[Items from a dataset]
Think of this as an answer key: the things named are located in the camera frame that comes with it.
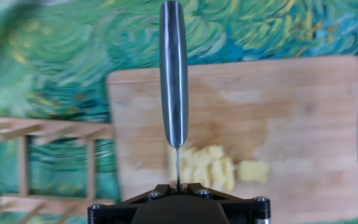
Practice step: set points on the painted landscape tablecloth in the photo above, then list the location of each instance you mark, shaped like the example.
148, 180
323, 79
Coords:
57, 62

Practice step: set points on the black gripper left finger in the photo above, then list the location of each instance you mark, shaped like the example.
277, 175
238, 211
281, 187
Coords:
110, 215

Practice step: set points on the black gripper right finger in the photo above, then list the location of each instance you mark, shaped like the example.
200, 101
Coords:
244, 212

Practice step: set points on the steel kitchen knife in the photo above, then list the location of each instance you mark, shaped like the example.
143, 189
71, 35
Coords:
173, 77

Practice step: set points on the bamboo cutting board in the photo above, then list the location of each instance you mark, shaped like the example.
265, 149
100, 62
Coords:
291, 124

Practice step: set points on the wooden peg rack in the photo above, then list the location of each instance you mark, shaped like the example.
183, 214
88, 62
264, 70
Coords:
57, 130

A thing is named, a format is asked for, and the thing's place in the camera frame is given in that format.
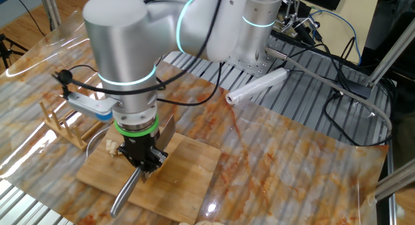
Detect steel cleaver knife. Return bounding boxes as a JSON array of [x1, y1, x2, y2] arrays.
[[109, 113, 178, 219]]

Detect black tripod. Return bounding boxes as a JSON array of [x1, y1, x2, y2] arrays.
[[0, 33, 29, 70]]

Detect blue cable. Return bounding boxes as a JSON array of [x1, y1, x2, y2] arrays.
[[307, 9, 363, 65]]

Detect black looped cable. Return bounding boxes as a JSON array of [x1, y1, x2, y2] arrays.
[[323, 88, 395, 148]]

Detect clear plastic wrap roll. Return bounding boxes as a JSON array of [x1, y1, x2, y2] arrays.
[[224, 67, 290, 106]]

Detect grey post foot bracket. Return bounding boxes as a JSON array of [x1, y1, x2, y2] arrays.
[[337, 78, 373, 99]]

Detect grey hose with connector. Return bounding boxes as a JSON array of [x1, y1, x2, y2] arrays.
[[265, 46, 394, 132]]

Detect bamboo cutting board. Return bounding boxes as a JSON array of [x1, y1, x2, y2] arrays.
[[76, 123, 222, 225]]

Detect wooden peg rack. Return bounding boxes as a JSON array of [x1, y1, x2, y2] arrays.
[[38, 91, 111, 151]]

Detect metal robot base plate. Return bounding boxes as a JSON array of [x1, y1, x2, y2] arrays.
[[225, 35, 288, 78]]

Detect thin cut lotus slices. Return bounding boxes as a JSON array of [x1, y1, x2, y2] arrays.
[[106, 139, 123, 157]]

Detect metal bowl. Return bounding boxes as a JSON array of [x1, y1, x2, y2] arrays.
[[86, 129, 111, 158]]

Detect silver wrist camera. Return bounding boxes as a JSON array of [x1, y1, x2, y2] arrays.
[[66, 91, 121, 123]]

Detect marble pattern plastic sheet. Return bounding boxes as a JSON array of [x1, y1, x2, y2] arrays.
[[0, 8, 389, 225]]

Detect black camera cable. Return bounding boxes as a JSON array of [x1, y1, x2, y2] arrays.
[[51, 0, 226, 108]]

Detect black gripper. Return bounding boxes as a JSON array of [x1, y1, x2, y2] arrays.
[[117, 129, 170, 173]]

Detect black office chair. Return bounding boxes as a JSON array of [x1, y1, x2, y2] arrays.
[[361, 0, 415, 130]]

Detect beige board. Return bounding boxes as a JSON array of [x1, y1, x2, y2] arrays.
[[303, 0, 382, 66]]

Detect aluminium frame post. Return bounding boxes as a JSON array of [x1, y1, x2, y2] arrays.
[[366, 16, 415, 88], [38, 0, 62, 31], [374, 158, 415, 202]]

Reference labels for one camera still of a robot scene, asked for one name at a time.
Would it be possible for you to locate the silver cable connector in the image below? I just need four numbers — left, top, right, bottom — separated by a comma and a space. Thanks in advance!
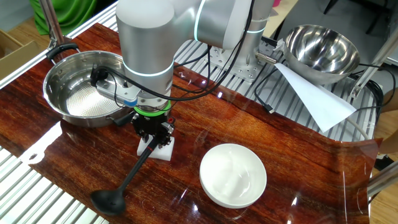
254, 51, 277, 65

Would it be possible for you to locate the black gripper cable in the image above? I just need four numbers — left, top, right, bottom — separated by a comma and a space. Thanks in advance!
169, 0, 256, 103

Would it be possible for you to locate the green cloth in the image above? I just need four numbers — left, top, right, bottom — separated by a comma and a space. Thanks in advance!
29, 0, 99, 37

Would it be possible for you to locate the aluminium frame post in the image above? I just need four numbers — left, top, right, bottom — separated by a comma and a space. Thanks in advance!
366, 161, 398, 197
39, 0, 68, 47
349, 34, 398, 99

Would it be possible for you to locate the brown cardboard box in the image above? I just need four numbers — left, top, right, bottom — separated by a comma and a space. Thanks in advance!
0, 29, 41, 80

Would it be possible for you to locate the black camera cable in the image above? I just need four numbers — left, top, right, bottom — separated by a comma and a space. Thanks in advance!
90, 0, 256, 102

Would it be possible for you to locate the steel mixing bowl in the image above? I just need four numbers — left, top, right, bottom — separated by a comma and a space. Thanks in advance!
283, 24, 361, 85

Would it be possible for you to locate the green adapter ring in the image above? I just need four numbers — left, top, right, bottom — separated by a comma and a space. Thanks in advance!
133, 100, 172, 118

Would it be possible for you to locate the white sponge block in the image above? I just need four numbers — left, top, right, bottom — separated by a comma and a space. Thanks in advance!
136, 134, 175, 162

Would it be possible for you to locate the wood pattern table mat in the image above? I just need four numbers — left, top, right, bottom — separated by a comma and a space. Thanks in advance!
0, 22, 383, 224

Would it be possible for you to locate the black ladle with red ring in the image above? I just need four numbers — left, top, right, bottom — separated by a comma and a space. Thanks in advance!
90, 116, 175, 217

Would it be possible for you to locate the white ceramic bowl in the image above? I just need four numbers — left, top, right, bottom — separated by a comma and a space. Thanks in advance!
199, 142, 268, 209

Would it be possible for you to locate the black shoe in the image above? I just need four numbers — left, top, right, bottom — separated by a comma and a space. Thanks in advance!
374, 154, 396, 170

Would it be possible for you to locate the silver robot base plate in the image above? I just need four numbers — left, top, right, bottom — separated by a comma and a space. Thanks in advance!
208, 43, 280, 83

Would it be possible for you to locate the person bare limb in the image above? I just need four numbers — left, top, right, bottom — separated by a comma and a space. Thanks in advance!
379, 129, 398, 155
382, 88, 398, 113

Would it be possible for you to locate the beige wooden board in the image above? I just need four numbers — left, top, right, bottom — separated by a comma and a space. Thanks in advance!
266, 0, 299, 38

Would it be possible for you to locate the white paper sheet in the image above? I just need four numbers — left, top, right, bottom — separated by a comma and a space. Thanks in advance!
274, 63, 358, 133

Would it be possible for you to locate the steel pot with black handles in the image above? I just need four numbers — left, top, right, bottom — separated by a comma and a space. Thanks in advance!
42, 42, 147, 128

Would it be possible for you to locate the grey hose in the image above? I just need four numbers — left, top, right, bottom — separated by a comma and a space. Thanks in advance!
345, 116, 371, 141

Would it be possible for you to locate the black cable bundle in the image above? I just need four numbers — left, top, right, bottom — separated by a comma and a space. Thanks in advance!
349, 63, 397, 125

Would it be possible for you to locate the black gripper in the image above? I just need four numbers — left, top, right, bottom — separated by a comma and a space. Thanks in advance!
132, 114, 175, 149

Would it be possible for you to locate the black usb cable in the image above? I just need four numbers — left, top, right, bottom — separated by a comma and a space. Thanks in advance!
254, 67, 285, 114

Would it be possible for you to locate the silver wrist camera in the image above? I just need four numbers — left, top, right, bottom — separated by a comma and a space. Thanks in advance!
91, 70, 141, 108

[EXERCISE] The data needs to be reproduced exactly, please, apart from its pictures.

[ANSWER BELOW]
Think of this as an answer key: the things named are located in the camera frame that comes with it.
Practice step: set points on the painted landscape tablecloth in the photo above, then list the location of each instance you mark, shaped like the example.
148, 180
323, 79
Coords:
57, 62

Practice step: set points on the black gripper left finger in the photo above, then list the location of each instance you mark, shaped like the example.
277, 175
238, 211
281, 187
Coords:
110, 215

Practice step: set points on the black gripper right finger in the photo above, then list the location of each instance you mark, shaped like the example.
200, 101
Coords:
244, 212

Practice step: set points on the steel kitchen knife in the photo above, then list the location of each instance you mark, shaped like the example.
143, 189
71, 35
Coords:
173, 77

Practice step: set points on the bamboo cutting board in the photo above, then list the location of each instance you mark, shaped like the example.
265, 149
100, 62
Coords:
291, 124

Practice step: set points on the wooden peg rack in the photo above, then list the location of each instance you mark, shaped like the example.
183, 214
88, 62
264, 70
Coords:
57, 130

A thing is named, a format is asked for, and the thing's place in the camera frame is given in that format.
Detect steel cleaver knife. Return bounding boxes as a JSON array of [x1, y1, x2, y2] arrays.
[[109, 113, 178, 219]]

Detect black tripod. Return bounding boxes as a JSON array of [x1, y1, x2, y2] arrays.
[[0, 33, 29, 70]]

Detect blue cable. Return bounding boxes as a JSON array of [x1, y1, x2, y2] arrays.
[[307, 9, 363, 65]]

Detect black looped cable. Return bounding boxes as a JSON array of [x1, y1, x2, y2] arrays.
[[323, 88, 395, 148]]

Detect clear plastic wrap roll. Return bounding boxes as a JSON array of [x1, y1, x2, y2] arrays.
[[224, 67, 290, 106]]

Detect grey post foot bracket. Return bounding boxes as a JSON array of [x1, y1, x2, y2] arrays.
[[337, 78, 373, 99]]

Detect grey hose with connector. Return bounding boxes as a JSON array of [x1, y1, x2, y2] arrays.
[[265, 46, 394, 132]]

Detect bamboo cutting board. Return bounding boxes as a JSON array of [x1, y1, x2, y2] arrays.
[[76, 123, 222, 225]]

Detect wooden peg rack. Return bounding boxes as a JSON array of [x1, y1, x2, y2] arrays.
[[38, 91, 111, 151]]

Detect metal robot base plate. Return bounding boxes as a JSON array of [x1, y1, x2, y2] arrays.
[[225, 35, 288, 78]]

Detect thin cut lotus slices. Return bounding boxes as a JSON array of [x1, y1, x2, y2] arrays.
[[106, 139, 123, 157]]

Detect metal bowl. Return bounding boxes as a JSON array of [x1, y1, x2, y2] arrays.
[[86, 129, 111, 158]]

Detect silver wrist camera. Return bounding boxes as a JSON array of [x1, y1, x2, y2] arrays.
[[66, 91, 121, 123]]

Detect marble pattern plastic sheet. Return bounding boxes as a JSON array of [x1, y1, x2, y2] arrays.
[[0, 8, 389, 225]]

Detect black camera cable. Return bounding boxes as a JSON array of [x1, y1, x2, y2] arrays.
[[51, 0, 226, 108]]

Detect black gripper. Return bounding boxes as a JSON array of [x1, y1, x2, y2] arrays.
[[117, 129, 170, 173]]

Detect black office chair. Return bounding boxes as a JSON array of [x1, y1, x2, y2] arrays.
[[361, 0, 415, 130]]

Detect beige board. Return bounding boxes as a JSON array of [x1, y1, x2, y2] arrays.
[[303, 0, 382, 66]]

Detect aluminium frame post. Return bounding boxes as a JSON array of [x1, y1, x2, y2] arrays.
[[366, 16, 415, 88], [38, 0, 62, 31], [374, 158, 415, 202]]

Reference labels for one camera still of a robot scene, asked for one name at a time.
Would it be possible for you to locate the silver cable connector in the image below? I just need four numbers — left, top, right, bottom — separated by a comma and a space. Thanks in advance!
254, 51, 277, 65

Would it be possible for you to locate the black gripper cable in the image above? I just need four numbers — left, top, right, bottom — separated by a comma and a space. Thanks in advance!
169, 0, 256, 103

Would it be possible for you to locate the green cloth in the image above? I just need four numbers — left, top, right, bottom — separated by a comma and a space. Thanks in advance!
29, 0, 99, 37

Would it be possible for you to locate the aluminium frame post in the image above? I just need four numbers — left, top, right, bottom — separated by a comma and a space. Thanks in advance!
366, 161, 398, 197
39, 0, 68, 47
349, 34, 398, 99

Would it be possible for you to locate the brown cardboard box in the image above? I just need four numbers — left, top, right, bottom — separated by a comma and a space. Thanks in advance!
0, 29, 41, 80

Would it be possible for you to locate the black camera cable in the image above? I just need four numbers — left, top, right, bottom — separated by a comma and a space. Thanks in advance!
90, 0, 256, 102

Would it be possible for you to locate the steel mixing bowl in the image above? I just need four numbers — left, top, right, bottom — separated by a comma and a space. Thanks in advance!
283, 24, 361, 85

Would it be possible for you to locate the green adapter ring in the image above? I just need four numbers — left, top, right, bottom — separated by a comma and a space. Thanks in advance!
133, 100, 172, 118

Would it be possible for you to locate the white sponge block in the image above? I just need four numbers — left, top, right, bottom — separated by a comma and a space. Thanks in advance!
136, 134, 175, 162

Would it be possible for you to locate the wood pattern table mat in the image above? I just need four numbers — left, top, right, bottom — separated by a comma and a space. Thanks in advance!
0, 22, 383, 224

Would it be possible for you to locate the black ladle with red ring in the image above? I just need four numbers — left, top, right, bottom — separated by a comma and a space. Thanks in advance!
90, 116, 175, 217

Would it be possible for you to locate the white ceramic bowl in the image above? I just need four numbers — left, top, right, bottom — separated by a comma and a space. Thanks in advance!
199, 142, 268, 209

Would it be possible for you to locate the black shoe in the image above? I just need four numbers — left, top, right, bottom — separated by a comma and a space. Thanks in advance!
374, 154, 396, 170

Would it be possible for you to locate the silver robot base plate in the image above? I just need four numbers — left, top, right, bottom — separated by a comma and a space. Thanks in advance!
208, 43, 280, 83

Would it be possible for you to locate the person bare limb in the image above? I just need four numbers — left, top, right, bottom — separated by a comma and a space. Thanks in advance!
379, 129, 398, 155
382, 88, 398, 113

Would it be possible for you to locate the beige wooden board in the image above? I just need four numbers — left, top, right, bottom — separated by a comma and a space. Thanks in advance!
266, 0, 299, 38

Would it be possible for you to locate the white paper sheet in the image above? I just need four numbers — left, top, right, bottom — separated by a comma and a space. Thanks in advance!
274, 63, 358, 133

Would it be possible for you to locate the steel pot with black handles in the image above? I just need four numbers — left, top, right, bottom — separated by a comma and a space. Thanks in advance!
42, 42, 147, 128

Would it be possible for you to locate the grey hose in the image above? I just need four numbers — left, top, right, bottom — separated by a comma and a space. Thanks in advance!
345, 116, 371, 141

Would it be possible for you to locate the black cable bundle in the image above? I just need four numbers — left, top, right, bottom — separated by a comma and a space. Thanks in advance!
349, 63, 397, 125

Would it be possible for you to locate the black gripper in the image above? I just need four numbers — left, top, right, bottom — separated by a comma and a space. Thanks in advance!
132, 114, 175, 149

Would it be possible for you to locate the black usb cable in the image above? I just need four numbers — left, top, right, bottom — separated by a comma and a space. Thanks in advance!
254, 67, 285, 114

Would it be possible for you to locate the silver wrist camera in the image above? I just need four numbers — left, top, right, bottom — separated by a comma and a space. Thanks in advance!
91, 70, 141, 108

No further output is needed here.